The other hypothesis Fisher presented is that Canada and Connecticut have similar selection pressures.
“We have really low row crop production, and it’s in continuous corn for silage,” Fisher said. “Farmers are selecting hybrids with low lignin, and limiting hybrids even further than if they were growing corn for any other reason.”

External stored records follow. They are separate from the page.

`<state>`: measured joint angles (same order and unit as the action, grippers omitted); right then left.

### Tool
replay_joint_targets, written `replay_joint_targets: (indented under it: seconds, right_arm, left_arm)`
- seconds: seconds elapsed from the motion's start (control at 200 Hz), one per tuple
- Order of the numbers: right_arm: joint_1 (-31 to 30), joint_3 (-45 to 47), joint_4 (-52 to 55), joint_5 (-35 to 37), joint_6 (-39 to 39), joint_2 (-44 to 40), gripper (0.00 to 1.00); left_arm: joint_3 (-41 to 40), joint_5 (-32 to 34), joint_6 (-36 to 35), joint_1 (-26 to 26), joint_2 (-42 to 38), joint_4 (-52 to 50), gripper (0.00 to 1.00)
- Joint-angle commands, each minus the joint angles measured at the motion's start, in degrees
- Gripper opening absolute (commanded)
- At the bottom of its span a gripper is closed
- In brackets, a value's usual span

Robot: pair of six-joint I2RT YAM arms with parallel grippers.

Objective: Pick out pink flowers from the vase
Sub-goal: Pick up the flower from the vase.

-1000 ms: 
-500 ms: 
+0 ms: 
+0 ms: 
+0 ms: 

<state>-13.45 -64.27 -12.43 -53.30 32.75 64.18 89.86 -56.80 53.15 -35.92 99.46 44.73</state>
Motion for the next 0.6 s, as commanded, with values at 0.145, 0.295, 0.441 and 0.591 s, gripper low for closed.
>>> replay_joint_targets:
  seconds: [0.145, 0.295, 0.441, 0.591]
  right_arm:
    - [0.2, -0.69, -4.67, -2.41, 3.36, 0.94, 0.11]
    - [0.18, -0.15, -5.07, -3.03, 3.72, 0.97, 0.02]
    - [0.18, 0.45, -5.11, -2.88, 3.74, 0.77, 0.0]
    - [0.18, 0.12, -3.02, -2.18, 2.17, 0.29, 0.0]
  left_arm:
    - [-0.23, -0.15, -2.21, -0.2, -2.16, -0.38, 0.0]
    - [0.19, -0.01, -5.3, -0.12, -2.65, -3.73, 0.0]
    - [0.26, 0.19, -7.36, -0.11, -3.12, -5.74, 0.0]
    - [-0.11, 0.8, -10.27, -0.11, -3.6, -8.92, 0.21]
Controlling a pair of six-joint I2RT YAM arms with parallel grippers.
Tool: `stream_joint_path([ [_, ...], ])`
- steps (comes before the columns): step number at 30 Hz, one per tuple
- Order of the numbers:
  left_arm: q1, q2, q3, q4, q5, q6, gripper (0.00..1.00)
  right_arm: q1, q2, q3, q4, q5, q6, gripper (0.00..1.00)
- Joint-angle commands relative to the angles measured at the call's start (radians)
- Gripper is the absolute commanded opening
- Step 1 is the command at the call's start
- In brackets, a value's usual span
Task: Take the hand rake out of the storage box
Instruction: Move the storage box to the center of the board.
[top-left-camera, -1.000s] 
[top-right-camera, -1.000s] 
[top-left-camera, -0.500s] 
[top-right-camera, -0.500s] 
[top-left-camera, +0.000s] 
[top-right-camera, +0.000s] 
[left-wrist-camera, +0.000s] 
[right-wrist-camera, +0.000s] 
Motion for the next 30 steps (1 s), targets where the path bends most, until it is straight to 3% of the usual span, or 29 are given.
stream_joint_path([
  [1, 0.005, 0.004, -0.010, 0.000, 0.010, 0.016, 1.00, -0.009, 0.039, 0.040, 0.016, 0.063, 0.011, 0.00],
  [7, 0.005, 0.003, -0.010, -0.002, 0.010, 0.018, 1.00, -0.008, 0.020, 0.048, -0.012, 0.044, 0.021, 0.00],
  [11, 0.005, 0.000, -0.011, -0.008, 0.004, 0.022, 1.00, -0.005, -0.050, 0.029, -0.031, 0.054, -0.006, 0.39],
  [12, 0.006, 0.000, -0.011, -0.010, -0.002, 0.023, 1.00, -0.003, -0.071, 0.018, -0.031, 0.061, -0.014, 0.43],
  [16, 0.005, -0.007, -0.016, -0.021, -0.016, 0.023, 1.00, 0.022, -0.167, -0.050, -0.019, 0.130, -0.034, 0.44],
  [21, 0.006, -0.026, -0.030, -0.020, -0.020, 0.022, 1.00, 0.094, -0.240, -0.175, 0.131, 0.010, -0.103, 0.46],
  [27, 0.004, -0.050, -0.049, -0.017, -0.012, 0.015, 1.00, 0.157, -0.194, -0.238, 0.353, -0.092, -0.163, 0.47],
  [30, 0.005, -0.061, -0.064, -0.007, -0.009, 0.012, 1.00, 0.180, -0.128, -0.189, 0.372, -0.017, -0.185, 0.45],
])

The final possible explanation Fisher gave for European corn borer in Connecticut was the amount of organic crop production. As of 2022, 1,185 acres out of the total 381,539 acres in production were certified organic, but Fisher said many farms in Connecticut use organic practices without being certified. She said agrotourism and you-pick operations in the area use DiPel, a biological insecticide in organic practice.
“With DiPel, what’s interesting is that it has Cry1A, but it doesn’t have Cry1F,” Fisher said. “So, when I’m saying I’m finding resistance to the Cry1A proteins but I didn’t see anything to the Cry1F, it could be because of organic practices.”
Recommended Practices
Fisher said she will continue to research the background genetics of the Bt-resistant corn borer, keep planting sentinel plots, setting pheromone traps, and monitoring the situation in Connecticut. She recommended that farmers rotate crops and Bt traits to reduce continuous pressure, consider monitoring with pheromone traps, and look for signs of European corn borer by splitting stalks and identifying shot holes.
“I’m kind of the warning person that something may be coming,” Fisher said. “So let’s be prepared before it gets here.”